By Joe Francis
I n 2000 I decided to expand my cart business and do multiple carts. We did 2 carts in California, one in Reno, NV and 3 in Connecticut. This was the year that I learned a lot about the people you pick to partner with and the importance of who you put in charge at any of your carts. This is not a problem you run into until you decide It is better you want to do more than one cart.
This was the second year we sold Bungee Balls. The thing about this product is that you cannot go back to the same mall that you sold in the first year as the area gets saturated and the sales crash after selling one season.
I happened to pick a mall that was in between two locations where the bungee ball had been sold before. The end result of that was the sales were very soft to begin with but I stuck things out in that mall and still profited $10,000 almost two months although I would have liked to make a lot more.
I partnered with my wife-to-be on the mall in Reno, NV. My wife had always done with anything that she sold plus she is driven to accomplish things and can handle other people as well. She did extremely well at her cart at this mall and was the highest grossing cart and profit out of all the ones I was involved with.

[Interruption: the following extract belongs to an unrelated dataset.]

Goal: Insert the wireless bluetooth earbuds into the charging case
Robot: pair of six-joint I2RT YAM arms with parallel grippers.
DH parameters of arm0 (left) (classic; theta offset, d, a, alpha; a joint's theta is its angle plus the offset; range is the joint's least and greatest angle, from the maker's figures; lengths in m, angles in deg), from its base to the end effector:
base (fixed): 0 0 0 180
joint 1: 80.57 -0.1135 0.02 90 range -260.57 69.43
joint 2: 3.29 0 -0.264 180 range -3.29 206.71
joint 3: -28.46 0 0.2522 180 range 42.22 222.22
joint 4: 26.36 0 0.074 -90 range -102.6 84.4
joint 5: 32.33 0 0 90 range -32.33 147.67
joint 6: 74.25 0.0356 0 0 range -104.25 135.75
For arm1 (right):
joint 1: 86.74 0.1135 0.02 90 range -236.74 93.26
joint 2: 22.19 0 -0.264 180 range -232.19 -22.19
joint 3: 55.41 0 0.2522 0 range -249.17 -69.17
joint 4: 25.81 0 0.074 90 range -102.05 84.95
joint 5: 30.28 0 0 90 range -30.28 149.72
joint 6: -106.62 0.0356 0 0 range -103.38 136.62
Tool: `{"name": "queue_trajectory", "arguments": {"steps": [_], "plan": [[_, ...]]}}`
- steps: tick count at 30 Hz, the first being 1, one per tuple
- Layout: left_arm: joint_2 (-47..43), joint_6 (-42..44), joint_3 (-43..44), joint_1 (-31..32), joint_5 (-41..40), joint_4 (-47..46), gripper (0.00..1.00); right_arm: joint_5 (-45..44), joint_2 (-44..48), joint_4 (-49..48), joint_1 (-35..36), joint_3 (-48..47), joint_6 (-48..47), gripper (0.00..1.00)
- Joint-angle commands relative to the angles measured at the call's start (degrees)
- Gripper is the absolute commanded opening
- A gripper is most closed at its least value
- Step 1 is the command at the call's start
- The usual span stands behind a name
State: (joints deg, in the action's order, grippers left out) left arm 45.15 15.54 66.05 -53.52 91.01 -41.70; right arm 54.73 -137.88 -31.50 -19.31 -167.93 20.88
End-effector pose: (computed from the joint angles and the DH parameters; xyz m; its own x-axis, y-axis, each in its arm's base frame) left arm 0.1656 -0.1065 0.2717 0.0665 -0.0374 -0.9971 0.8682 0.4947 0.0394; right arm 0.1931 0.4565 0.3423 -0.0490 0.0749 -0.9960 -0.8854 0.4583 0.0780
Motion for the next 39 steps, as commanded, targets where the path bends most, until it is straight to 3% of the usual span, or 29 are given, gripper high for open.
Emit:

An older friend of mine ran the other cart we did in California and while we did very well working together the first year on our first cart he was not strong enough organizationally to handle running the cart on his own and even though he started out much stronger than me in the mall that I was running I passed him in the end.
Connecticut is where I really did not do well. I partnered with a friend of mine who I had known for some time. She did well in the mall that she ran directly but we barely broke even in one of the other malls and lost some money in the third mall. Plus, this was clear across the country and wasn’t able to go there to handle why things were not going as well as they should. The two malls that did not do so well also were questionable to start with as to whether they were good picks. One had a fairly low amount of body the traffic and the second did not have a great amount of traffic in the location we were given plus this mall did not have the type of customers we wanted for our product. Last, we had continuous trouble with one of the managers of the carts we owned and so no matter what we did we could not get the sales to increase as they should.
So a lot of new lessons were learned this second year and they were as follows:
· It is better to sell a product that doesn’t saturate after one holiday season. You spend a lot of time finding a mall to sell in and building relationships with people in the mall and to have to turn around and do this all over each year wastes a lot of time.
· Make sure when you take a new mall that it has the type of customers that buy your product, i.e. this can be a lot of kids, or a certain economic class. The point is to make sure you know who buys your product and that your mall has these types of people in them.
· If you are going to expand and pick multiple malls ensure that you can get to these malls to visit them during the holiday season as well as being able to handle while they are not doing well.
· Only partner with people who have shown that they are successful at the things they take on. If you don’t already know this about a person ask questions that will determine this.
· You are better off not taking an additional mall if you do not have a competent manager to run it. If you have a bad manager running a mall you will wish you never took it plus it will take your attention away from the malls that are doing well.
· Last, a bad manager in a good mall will do badly. A good manager in a bad mall will often do well. The characteristics of a good manger include the ability to sell to people; the ability to handle others and get them to work; someone who is responsible, shows up on time, etc.